A comunidade brasileira (pessoal da Embaixada inclusive) giraria em torno de dez indivíduos. É difícil precisar o número de nossos nacionais no Mali já que eles são, em sua maioria, missionários evangélicos que entram e saem do país sem manter o setor consulado informado, apesar na nossa reiterada recomendação de que todos os brasileiros mantenham a Embaixada ciente dos seus deslocamentos.

Qual análise o sr. faz sobre a intervenção francesa? Ela era realmente necessária? A maneira como está sendo levada a cabo é a ideal?

Creio ser ainda muito cedo para que se possa fazer qualquer análise aprofundada. Faltam informações da frente de batalha para tal exercício. Quanto à maneira como está sendo feita, recordo que foi o próprio presidente interino do Mali, Dioncoundá Taoré, quem solicitou a seu homólogo francês a ajuda militar para conter o avanço jihadista.

Na sua opinião, a intervenção fere a soberania do país?

Como dito anteriormente, foi o presidente interino do Mali, na sua capacidade de Chefe de Estado e das Forças Armadas malineses, quem solicitou oficialmente a ajuda militar. Recordo, ademais, que o Mali já havia solicitado formalmente à Cedeao, à UA [União Africana] e à ONU a formação de força militar estrangeira para ajudar o Mali a reconquistar os territórios ocupados.

Todas as instâncias anteriormente citadas já haviam aprovado a formação da Misma [sigla em inglês para a missão internacional de apoio ao Mali]. Fundamental será o monitoramento da situação pelas instâncias de coordenação africanas e pelo Conselho de Segurança.

Como avalia a questão da estabilidade política no Mali?

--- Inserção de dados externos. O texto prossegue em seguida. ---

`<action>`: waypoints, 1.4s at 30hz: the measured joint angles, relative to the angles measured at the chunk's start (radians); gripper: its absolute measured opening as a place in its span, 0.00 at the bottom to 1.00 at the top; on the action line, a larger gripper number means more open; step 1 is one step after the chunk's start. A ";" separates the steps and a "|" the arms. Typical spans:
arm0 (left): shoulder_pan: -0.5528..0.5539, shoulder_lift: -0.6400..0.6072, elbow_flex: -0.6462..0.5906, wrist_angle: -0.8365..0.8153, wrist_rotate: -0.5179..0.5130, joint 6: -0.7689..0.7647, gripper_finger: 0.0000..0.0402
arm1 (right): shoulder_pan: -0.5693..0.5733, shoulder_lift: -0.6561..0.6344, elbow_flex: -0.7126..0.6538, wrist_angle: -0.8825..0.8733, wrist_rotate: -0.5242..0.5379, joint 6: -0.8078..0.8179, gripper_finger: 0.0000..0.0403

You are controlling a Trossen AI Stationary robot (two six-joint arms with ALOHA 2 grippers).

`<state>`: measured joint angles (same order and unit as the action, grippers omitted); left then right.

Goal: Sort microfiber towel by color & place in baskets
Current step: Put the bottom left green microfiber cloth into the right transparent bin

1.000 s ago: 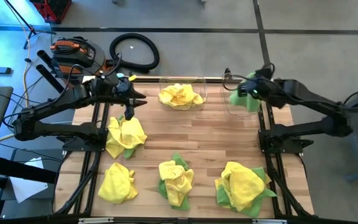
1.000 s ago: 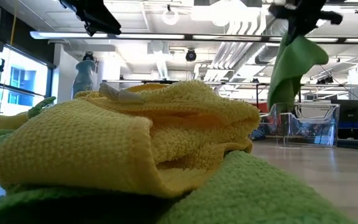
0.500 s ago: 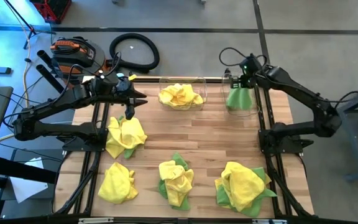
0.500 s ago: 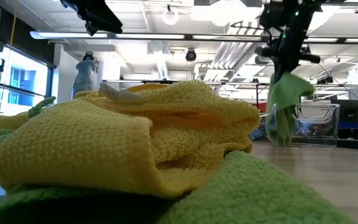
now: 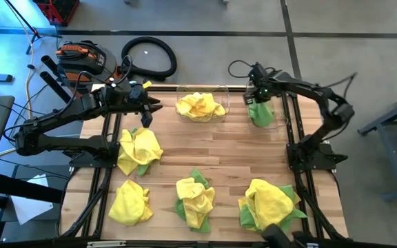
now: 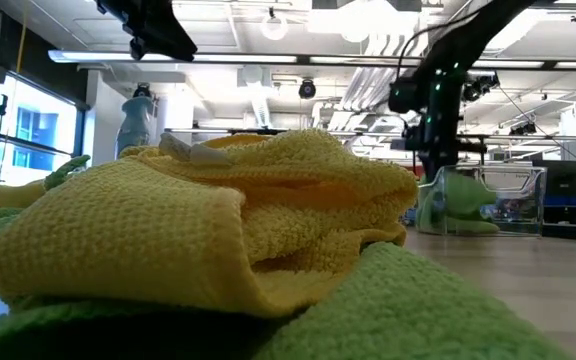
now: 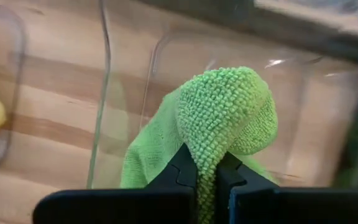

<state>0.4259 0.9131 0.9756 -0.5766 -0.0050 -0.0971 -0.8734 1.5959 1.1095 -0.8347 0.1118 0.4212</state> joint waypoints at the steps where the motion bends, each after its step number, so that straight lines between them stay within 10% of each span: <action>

O problema da estabilidade política no Mali envolve questões de ordem política, econômica, bem como étnicas e tribais. Em particular, a capacidade dos vários atores políticos nacionais de chegarem a um consenso quanto à realização de eleições gerais transparentes.

Como garantir a implementação eficaz da resolução 2.085 do Conselho de Segurança da ONU, que autoriza o envio da missão internacional?

A implementação da resolução 2.085 da ONU precisa ser monitorada pelos membros do Conselho de Segurança daquele órgão com base em relatórios frequentes e detalhados. Todo cuidado precisa ser observado na proteção da população civil. Como tem defendido o governo brasileiro, não se trata apenas de responsabilidade de proteger, mas também da responsabilidade ao proteger.